ANOVA Matrix (AI Studio Core)
Synopsis
This operator performs an ANOVA significance test for all numerical attributes based on the groups defined by all the nominal attributes. ANOVA is a general technique that can be used to test the hypothesis that the means among two or more groups are equal, under the assumption that the sampled populations are normally distributed.Description
The ANalysis Of VAriance (ANOVA) is a statistical model in which the observed variance in a particular variable is partitioned into components attributable to different sources of variation. In its simplest form, ANOVA provides a statistical test of whether or not the means of several groups are all equal, and therefore generalizes a t-test to more than two groups. Doing multiple two-sample t-tests would result in an increased chance of committing a type I error. For this reason, ANOVA is useful in comparing two, three, or more means. 'False positive' or Type I error is defined as the probability that a decision to reject the null hypothesis will be made when it is in fact true and should not have been rejected. In the typical application of ANOVA, the null hypothesis is that all groups are simply random samples of the same population. This implies that all treatments have the same effect (perhaps none).
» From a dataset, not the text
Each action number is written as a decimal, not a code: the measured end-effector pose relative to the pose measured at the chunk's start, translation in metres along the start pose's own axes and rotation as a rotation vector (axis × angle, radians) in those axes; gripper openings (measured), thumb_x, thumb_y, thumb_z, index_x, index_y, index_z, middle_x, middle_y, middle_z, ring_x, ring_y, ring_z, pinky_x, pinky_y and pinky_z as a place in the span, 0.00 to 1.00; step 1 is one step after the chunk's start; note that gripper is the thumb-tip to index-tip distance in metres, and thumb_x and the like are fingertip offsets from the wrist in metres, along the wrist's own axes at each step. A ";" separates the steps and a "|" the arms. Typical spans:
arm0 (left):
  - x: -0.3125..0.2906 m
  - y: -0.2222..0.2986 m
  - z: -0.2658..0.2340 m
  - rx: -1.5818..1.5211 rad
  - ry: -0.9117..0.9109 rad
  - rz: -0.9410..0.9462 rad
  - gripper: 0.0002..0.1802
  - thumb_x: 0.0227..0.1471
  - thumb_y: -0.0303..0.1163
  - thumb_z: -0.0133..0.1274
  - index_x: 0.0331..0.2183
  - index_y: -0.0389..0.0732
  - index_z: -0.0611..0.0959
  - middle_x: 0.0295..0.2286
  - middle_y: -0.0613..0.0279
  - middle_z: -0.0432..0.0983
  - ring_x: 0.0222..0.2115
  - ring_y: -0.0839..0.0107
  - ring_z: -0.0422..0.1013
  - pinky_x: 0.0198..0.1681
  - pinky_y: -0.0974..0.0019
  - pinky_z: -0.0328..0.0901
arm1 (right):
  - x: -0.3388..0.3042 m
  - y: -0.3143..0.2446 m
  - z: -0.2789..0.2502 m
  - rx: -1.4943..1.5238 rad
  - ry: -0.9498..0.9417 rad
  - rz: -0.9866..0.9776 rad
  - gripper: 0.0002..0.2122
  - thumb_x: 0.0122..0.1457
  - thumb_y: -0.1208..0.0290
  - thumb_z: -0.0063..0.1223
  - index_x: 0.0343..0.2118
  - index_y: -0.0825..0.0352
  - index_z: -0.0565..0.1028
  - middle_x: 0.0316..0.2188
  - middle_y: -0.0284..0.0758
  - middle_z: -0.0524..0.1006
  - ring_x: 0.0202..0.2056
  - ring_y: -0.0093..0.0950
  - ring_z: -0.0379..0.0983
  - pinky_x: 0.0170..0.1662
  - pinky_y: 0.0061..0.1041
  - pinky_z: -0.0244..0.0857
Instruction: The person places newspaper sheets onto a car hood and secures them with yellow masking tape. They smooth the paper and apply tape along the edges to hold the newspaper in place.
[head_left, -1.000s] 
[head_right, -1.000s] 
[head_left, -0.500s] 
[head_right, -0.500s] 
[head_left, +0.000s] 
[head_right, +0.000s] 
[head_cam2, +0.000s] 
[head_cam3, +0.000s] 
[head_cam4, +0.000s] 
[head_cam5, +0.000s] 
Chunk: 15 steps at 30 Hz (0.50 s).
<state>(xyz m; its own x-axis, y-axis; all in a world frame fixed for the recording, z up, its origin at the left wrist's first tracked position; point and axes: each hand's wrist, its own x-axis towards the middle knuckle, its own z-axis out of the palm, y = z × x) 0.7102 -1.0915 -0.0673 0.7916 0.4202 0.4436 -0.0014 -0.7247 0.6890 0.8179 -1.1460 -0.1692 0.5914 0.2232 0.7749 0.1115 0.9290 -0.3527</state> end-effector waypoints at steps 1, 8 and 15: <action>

Rejecting the null hypothesis implies that different treatments result in altered effects.
Differentiation
Grouped ANOVA
The Grouped ANOVA operator performs ANOVA significance test for the user-specified anova attribute (numerical) based on the groups defined by user-specified attribute (nominal).Input
- example set (Data table)
This input port expects an ExampleSet. It is the output of the Retrieve operator in the attached Example Process. The output of other operators can also be used as input. The ExampleSet should have both nominal and numerical attributes because this operator performs an ANOVA significance test for all numerical attributes based on the groups defined by all the nominal attributes.
Output
- example set (Data table)
The ExampleSet that was given as input is passed without changing to the output through this port. This is usually used to reuse the same ExampleSet in further operators or to view the ExampleSet in the Results Workspace.
- anova (ANOVA Matrix)
The ANOVA significance test for all numerical attributes is performed based on the groups defined by all the nominal attributes. The resultant ANOVA matrix is returned from this port.
Parameters
- significance_levelThis parameter specifies the significance level for the ANOVA calculation. Range: real
- only_distinctThis parameter indicates if only rows with distinct values of the aggregation attribute should be used for the calculation of the aggregation function. Range: boolean
Tutorial Processes
ANOVA matrix of the Golf data set
The 'Golf' data set is loaded using the Retrieve operator. A breakpoint is inserted here so that you can view the ExampleSet. You can see that the ExampleSet has both nominal and numerical attributes. The ANOVA Matrix operator is applied on this ExampleSet. This operator performs an ANOVA significance test for all numerical attributes based on the groups defined by all the nominal attributes. The resultant ANOVA matrix can be viewed in the Results Workspace.